Maybe the legal scholars here can shed some light on this, but it may be that Professor Leiter is just laying out mainstream thinking.
Does the 1973 Supreme Court decision in United States v. Enmons really mean (as it says in that august authority Wikipedia) that the union involved was immune from prosecution because their violent acts were in pursuit of a legitimate union objective?
Is is really that case that unions are just so darn good, and good for you too, that anything they do, for a legitimate union objective, is also just peachy?
Aug '10
Re: Professor Leiter Responds!
As usual, the Left, as represented by this professor, is engaged in moral preening and nothing more. If he really found it so morally repugnant to deny collective bargaining rights to government workers, he'd have been surmising about the legitimacy of violence against many other states and the U.S. government a long time ago. But in fact most of the country lives quite happily without collective bargaining, and without even any unions.
This reminds me of the student protests at, among other places, Brown University, in response to Arizona's immigration status check law. They were obviously demonstrating in complete oblivion of the fact that Rhode Island had had a more stringent policy in effect for several years, as a result of an executive order of the Governor. It wasn't until it suddenly became fashionable to protest Arizona, that people begain to come out and protest Arizona.
It's important not to take these people seriously. They're morally childish. And I hope Brian Leiter is reading this.
Feb '11
Re: Professor Leiter Responds!
He's giving philosophical cover to more people than he thinks.
Yoonyun leeches aren't the only people in this country capable of violent resistance to policies they don't like, if push comes to shove.
He should ponder that.
[Ed.'s Note: This comment was redacted for violation of the CoC]
Edited on Mar 15, 2011 at 11:03pmAug '10
Re: Professor Leiter Responds!
I actually don't think there is anything wrong with the form of Leiter's comments. We do, after all, have the Second Amendment to protect ourselves against tyranny--which contains an implicit validation of precisely Leiter's question. What's remarkable is that anyone could possibly think that the Wisconsin legislation even begins to approach anything resembling tyranny.

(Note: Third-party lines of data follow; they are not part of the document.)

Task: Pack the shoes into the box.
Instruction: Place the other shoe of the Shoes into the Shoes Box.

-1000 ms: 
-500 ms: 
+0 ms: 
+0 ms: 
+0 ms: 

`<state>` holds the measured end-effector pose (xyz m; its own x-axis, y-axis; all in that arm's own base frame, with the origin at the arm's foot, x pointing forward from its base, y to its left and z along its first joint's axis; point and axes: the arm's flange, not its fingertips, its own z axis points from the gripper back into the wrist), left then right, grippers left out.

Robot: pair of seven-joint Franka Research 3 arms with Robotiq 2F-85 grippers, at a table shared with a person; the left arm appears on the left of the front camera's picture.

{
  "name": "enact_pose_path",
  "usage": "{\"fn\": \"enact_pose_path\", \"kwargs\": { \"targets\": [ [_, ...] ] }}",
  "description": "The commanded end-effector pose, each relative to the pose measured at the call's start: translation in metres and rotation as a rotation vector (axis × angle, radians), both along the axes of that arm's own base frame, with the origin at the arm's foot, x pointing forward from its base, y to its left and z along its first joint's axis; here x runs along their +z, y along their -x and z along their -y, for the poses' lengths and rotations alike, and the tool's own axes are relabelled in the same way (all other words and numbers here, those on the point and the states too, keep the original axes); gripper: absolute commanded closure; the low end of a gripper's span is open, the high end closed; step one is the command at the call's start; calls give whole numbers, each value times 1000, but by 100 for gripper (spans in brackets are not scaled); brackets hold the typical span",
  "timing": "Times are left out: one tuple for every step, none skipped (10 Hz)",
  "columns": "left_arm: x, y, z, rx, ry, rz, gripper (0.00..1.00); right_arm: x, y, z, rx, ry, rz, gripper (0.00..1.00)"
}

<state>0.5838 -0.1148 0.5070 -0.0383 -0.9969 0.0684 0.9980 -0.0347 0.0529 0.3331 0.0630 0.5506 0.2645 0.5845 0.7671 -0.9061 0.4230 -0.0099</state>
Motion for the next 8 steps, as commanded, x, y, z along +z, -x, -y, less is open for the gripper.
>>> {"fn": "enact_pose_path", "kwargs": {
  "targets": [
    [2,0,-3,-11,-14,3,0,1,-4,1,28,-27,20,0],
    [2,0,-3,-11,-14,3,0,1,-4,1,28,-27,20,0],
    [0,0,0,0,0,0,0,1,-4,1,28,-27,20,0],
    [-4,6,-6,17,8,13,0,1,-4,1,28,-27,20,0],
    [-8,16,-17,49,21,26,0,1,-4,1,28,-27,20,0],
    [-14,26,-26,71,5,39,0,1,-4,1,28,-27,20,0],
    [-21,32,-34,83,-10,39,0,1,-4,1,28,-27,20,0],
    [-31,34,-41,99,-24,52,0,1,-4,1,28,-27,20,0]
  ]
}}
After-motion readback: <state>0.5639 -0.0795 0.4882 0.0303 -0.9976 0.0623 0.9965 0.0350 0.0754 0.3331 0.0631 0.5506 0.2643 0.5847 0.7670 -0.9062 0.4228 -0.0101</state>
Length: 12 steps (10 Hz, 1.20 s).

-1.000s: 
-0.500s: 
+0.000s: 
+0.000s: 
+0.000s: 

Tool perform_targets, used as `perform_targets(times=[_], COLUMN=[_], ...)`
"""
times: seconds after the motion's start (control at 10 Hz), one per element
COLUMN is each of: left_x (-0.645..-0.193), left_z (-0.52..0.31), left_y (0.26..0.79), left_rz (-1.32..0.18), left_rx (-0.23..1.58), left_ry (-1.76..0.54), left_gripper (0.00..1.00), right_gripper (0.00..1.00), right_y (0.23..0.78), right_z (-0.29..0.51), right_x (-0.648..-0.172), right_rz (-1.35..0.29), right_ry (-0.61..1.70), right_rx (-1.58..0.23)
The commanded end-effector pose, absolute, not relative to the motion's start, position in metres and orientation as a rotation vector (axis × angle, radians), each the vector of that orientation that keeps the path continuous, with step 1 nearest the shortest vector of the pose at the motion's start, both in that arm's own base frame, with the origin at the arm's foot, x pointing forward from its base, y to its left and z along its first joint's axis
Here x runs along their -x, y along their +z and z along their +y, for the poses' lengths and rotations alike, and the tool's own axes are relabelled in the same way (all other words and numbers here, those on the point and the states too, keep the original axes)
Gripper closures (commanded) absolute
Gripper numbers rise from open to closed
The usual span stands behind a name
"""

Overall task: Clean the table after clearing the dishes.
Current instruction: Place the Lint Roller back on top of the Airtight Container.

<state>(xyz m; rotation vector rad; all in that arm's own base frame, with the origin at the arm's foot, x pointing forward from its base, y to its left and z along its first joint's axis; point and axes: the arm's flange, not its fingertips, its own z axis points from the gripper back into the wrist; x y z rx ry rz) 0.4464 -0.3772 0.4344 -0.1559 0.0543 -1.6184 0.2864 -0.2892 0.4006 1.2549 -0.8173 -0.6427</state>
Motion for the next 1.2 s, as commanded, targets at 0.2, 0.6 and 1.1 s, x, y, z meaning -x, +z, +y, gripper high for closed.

But many do. I've been dumbfounded in conversations with very intelligent people over the last few weeks, as many really do feel this is a harbinger of a Kristallnacht against unions. Those Walker-as-Hitler signs weren't just impolite. They were genuine expressions of what many believe. I enjoy a ton of lively debate being a conservative at a liberal Universiy, but I have never felt so much like my interlocutors were completely incomprehensible to me as on this issue. The idea that union members might just have an extra beer after work as they gripe about that mean ol' governor and then elect someone else next go-round to do their bidding seem unimaginable to them, as though their humanity would melt away in the meantime.
It's quite bizarre.
Feb '11
Re: Professor Leiter Responds!
Double post. Sorry.
Edited on Mar 15, 2011 at 10:34pmJan '11
Re: Professor Leiter Responds!
The proper philosophical question is, more fundamentally, isn't there any better way to conduct our politics than this?
Look at what the professor contends. When you lose the political debate, but you really really really really (+9) care about the issue, then your passion somehow empowers you to ignore the bonds of the political system. Oh sure, if it's about trivial issues, you'll agree to abide by the law. But when it comes to important questions like rights, the professor contends that no one ever has to take No for an answer.
A home run is a home run, unless you're pitching, in which case there's no such thing.